Une décision portée par l’ambition de souveraineté alimentaire
Le gouvernement de transition du Burkina Faso a acté la suspension immédiate des importations de farine de blé, semoule et couscous. Cette mesure, présentée comme un levier de souveraineté économique, s’inscrit dans le cadre de l’« Offensive Agropastorale » visant à booster la production locale. Pourtant, derrière l’affichage politique se cachent des défis majeurs pour les acteurs économiques et les citoyens.
Un tissu industriel local encore trop fragile
Si l’objectif d’autosuffisance séduit sur le papier, la réalité industrielle du pays révèle des lacunes structurelles criantes. Les unités de transformation céréalière, majoritairement artisanales ou de petite envergure, peinent à répondre à la demande nationale en volume et en qualité.
- Les meuniers locaux manquent de capacités pour assurer un approvisionnement stable et régulier sur l’ensemble du territoire ;
- L’absence de période de transition pour cette interdiction brutale expose les industries dépendantes, comme la boulangerie ou l’agroalimentaire, à des ruptures d’approvisionnement potentielles.
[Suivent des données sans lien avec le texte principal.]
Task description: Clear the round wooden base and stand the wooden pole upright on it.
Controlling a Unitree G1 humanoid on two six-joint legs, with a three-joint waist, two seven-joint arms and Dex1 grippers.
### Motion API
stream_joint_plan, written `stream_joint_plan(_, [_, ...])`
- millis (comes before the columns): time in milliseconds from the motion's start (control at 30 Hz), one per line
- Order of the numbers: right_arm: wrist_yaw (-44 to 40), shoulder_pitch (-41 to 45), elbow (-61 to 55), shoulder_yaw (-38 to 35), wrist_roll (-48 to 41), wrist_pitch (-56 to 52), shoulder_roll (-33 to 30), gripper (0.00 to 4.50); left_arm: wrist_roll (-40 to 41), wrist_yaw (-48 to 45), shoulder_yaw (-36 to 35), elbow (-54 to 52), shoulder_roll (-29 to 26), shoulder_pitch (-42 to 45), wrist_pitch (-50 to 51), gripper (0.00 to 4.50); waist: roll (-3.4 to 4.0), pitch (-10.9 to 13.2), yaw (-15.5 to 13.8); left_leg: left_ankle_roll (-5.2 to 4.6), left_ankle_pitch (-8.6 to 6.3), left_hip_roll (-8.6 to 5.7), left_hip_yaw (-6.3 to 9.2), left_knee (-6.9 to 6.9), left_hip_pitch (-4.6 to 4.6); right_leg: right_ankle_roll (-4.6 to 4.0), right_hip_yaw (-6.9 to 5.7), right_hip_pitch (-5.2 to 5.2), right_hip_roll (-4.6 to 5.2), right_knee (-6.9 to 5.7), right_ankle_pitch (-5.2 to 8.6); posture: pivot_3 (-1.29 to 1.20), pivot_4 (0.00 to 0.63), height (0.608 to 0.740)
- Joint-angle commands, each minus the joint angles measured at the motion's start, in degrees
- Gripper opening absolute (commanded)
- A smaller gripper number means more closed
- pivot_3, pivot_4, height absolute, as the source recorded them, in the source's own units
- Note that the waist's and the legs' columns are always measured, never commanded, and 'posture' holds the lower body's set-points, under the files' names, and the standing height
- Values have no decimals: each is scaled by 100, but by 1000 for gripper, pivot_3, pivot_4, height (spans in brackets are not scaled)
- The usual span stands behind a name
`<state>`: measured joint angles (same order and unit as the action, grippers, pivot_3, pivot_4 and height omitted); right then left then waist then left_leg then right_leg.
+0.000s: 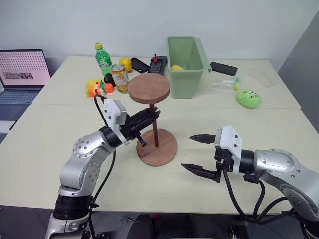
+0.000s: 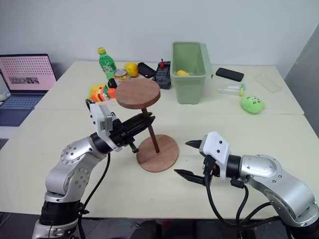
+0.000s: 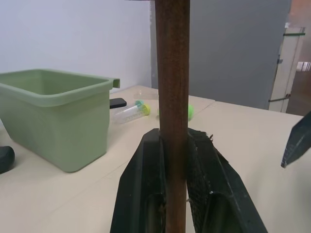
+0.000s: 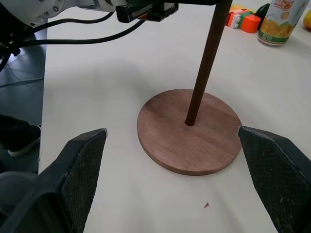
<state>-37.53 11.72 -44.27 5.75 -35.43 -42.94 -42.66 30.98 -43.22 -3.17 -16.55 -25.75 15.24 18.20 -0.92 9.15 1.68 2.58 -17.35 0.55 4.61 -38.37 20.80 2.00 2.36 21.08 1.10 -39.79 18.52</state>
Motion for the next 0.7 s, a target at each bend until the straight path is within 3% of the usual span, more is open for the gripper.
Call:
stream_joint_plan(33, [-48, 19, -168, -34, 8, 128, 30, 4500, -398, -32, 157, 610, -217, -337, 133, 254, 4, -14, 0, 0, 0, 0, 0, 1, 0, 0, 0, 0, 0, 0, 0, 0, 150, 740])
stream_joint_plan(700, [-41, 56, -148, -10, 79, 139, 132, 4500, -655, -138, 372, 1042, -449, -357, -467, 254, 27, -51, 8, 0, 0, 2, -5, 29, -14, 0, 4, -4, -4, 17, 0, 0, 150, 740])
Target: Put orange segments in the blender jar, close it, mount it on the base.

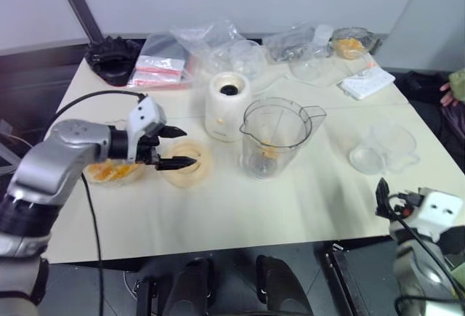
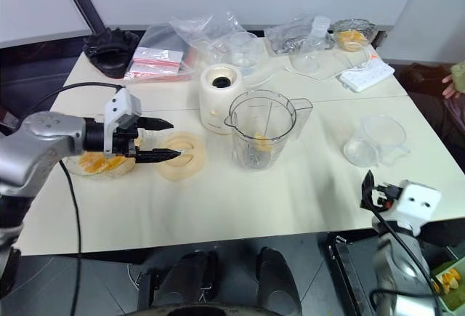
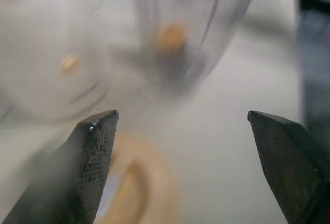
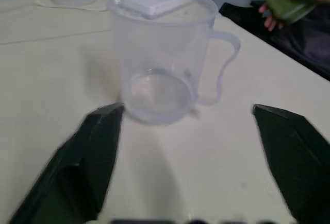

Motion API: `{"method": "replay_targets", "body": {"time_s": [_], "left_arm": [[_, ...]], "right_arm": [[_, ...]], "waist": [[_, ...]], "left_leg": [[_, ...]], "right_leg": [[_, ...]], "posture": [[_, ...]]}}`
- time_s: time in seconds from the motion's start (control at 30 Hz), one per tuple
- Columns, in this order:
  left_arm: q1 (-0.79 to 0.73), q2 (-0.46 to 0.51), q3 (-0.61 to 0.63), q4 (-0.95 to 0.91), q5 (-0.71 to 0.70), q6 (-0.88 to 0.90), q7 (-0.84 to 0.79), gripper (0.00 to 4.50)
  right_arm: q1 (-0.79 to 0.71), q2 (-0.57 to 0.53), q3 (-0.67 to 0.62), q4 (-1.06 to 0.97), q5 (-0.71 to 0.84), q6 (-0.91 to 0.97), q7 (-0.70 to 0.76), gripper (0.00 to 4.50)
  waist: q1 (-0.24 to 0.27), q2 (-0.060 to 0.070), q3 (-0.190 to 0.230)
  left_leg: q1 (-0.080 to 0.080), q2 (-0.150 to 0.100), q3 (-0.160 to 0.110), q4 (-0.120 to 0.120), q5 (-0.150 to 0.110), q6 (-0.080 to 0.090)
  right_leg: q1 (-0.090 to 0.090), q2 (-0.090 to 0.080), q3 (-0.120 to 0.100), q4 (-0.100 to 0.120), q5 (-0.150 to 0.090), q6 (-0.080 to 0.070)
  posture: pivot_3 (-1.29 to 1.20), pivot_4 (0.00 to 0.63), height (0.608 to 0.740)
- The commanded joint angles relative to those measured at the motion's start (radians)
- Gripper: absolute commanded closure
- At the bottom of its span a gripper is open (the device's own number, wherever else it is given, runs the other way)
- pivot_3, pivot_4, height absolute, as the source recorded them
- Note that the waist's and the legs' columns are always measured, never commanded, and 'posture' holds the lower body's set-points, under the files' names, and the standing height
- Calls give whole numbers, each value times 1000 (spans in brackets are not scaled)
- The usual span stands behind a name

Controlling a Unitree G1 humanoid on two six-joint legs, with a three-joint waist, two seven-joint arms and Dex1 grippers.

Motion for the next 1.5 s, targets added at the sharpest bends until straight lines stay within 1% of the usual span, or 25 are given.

Des répercussions sociales potentiellement lourdes
Sur le front social, la mesure risque de se heurter à une réalité économique brutale. Dans un contexte marqué par une inflation déjà élevée et des déplacements massifs de populations, l’augmentation des prix des produits de base — pain, aliments pour nourrissons — pourrait s’avérer désastreuse pour les ménages les plus modestes.
- Sans une offre locale compétitive et accessible, les prix risquent de flamber, aggravant la précarité des familles ;
- Les restrictions sur les importations de produits essentiels favorisent souvent l’émergence de marchés parallèles, où la contrebande et la spéculation sur les prix prospèrent.
Souveraineté alimentaire : une politique à la croisée des chemins
Plutôt que de miser sur un accompagnement structurel — modernisation des infrastructures, baisse des coûts énergétiques pour les transformateurs ou sécurisation des zones de culture —, l’exécutif burkinabè privilégie la contrainte réglementaire. Pourtant, sans garanties sur les stocks, les prix ou la stabilité de l’offre, cette décision pourrait, à terme, transformer une noble ambition en un fardeau supplémentaire pour la population.
L’enjeu est de taille : concilier l’impérieuse nécessité de réduire la dépendance alimentaire extérieure avec la protection des consommateurs et la viabilité économique des producteurs locaux. Une équation complexe qui interroge la durabilité de cette stratégie.